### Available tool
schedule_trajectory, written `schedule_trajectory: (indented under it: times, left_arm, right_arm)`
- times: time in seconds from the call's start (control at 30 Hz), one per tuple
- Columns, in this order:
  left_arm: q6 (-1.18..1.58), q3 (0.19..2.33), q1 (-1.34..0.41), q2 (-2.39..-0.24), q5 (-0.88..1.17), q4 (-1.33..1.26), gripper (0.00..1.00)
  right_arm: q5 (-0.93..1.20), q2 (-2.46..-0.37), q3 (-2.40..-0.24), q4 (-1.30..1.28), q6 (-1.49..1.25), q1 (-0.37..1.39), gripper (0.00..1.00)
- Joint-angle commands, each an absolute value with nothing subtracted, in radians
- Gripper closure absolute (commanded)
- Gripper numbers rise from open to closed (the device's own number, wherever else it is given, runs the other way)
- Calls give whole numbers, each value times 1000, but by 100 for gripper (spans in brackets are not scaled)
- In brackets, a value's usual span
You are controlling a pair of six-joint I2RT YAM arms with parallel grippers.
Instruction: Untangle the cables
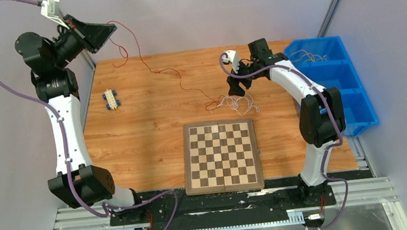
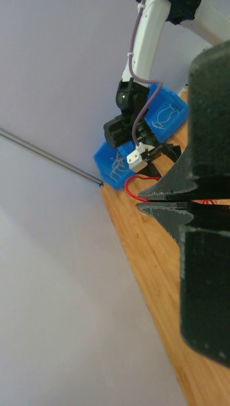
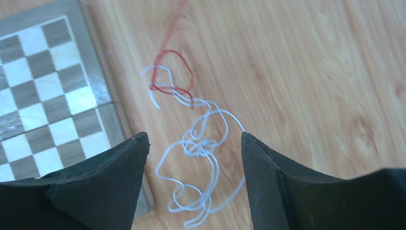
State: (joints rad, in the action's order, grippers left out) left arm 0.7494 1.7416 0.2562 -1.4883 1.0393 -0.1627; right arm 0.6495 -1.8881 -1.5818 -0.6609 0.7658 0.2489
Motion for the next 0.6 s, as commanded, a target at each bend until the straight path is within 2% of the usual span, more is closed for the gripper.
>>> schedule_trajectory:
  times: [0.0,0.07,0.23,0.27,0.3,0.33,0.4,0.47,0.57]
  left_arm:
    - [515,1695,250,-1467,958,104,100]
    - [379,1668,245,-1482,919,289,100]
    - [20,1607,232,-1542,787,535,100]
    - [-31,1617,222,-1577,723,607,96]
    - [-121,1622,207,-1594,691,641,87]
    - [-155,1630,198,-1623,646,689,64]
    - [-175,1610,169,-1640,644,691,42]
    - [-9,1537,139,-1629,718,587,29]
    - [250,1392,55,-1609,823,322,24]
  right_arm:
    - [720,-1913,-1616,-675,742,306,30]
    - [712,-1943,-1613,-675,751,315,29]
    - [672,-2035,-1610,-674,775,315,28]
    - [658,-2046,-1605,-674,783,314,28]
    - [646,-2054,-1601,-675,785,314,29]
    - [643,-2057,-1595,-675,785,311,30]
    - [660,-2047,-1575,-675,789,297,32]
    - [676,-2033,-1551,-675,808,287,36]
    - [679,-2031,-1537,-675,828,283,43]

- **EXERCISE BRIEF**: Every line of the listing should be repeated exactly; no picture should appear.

- **SOLUTION BELOW**:
### Available tool
schedule_trajectory, written `schedule_trajectory: (indented under it: times, left_arm, right_arm)`
- times: time in seconds from the call's start (control at 30 Hz), one per tuple
- Columns, in this order:
  left_arm: q6 (-1.18..1.58), q3 (0.19..2.33), q1 (-1.34..0.41), q2 (-2.39..-0.24), q5 (-0.88..1.17), q4 (-1.33..1.26), gripper (0.00..1.00)
  right_arm: q5 (-0.93..1.20), q2 (-2.46..-0.37), q3 (-2.40..-0.24), q4 (-1.30..1.28), q6 (-1.49..1.25), q1 (-0.37..1.39), gripper (0.00..1.00)
- Joint-angle commands, each an absolute value with nothing subtracted, in radians
- Gripper closure absolute (commanded)
- Gripper numbers rise from open to closed (the device's own number, wherever else it is given, runs the other way)
- Calls give whole numbers, each value times 1000, but by 100 for gripper (spans in brackets are not scaled)
- In brackets, a value's usual span
You are controlling a pair of six-joint I2RT YAM arms with parallel grippers.
Instruction: Untangle the cables
State: (joints rad, in the action's order, grippers left out) left arm 0.7494 1.7416 0.2562 -1.4883 1.0393 -0.1627; right arm 0.6495 -1.8881 -1.5818 -0.6609 0.7658 0.2489
Motion for the next 0.6 s, as commanded, a target at each bend until the straight path is within 2% of the usual span, more is closed for the gripper.
>>> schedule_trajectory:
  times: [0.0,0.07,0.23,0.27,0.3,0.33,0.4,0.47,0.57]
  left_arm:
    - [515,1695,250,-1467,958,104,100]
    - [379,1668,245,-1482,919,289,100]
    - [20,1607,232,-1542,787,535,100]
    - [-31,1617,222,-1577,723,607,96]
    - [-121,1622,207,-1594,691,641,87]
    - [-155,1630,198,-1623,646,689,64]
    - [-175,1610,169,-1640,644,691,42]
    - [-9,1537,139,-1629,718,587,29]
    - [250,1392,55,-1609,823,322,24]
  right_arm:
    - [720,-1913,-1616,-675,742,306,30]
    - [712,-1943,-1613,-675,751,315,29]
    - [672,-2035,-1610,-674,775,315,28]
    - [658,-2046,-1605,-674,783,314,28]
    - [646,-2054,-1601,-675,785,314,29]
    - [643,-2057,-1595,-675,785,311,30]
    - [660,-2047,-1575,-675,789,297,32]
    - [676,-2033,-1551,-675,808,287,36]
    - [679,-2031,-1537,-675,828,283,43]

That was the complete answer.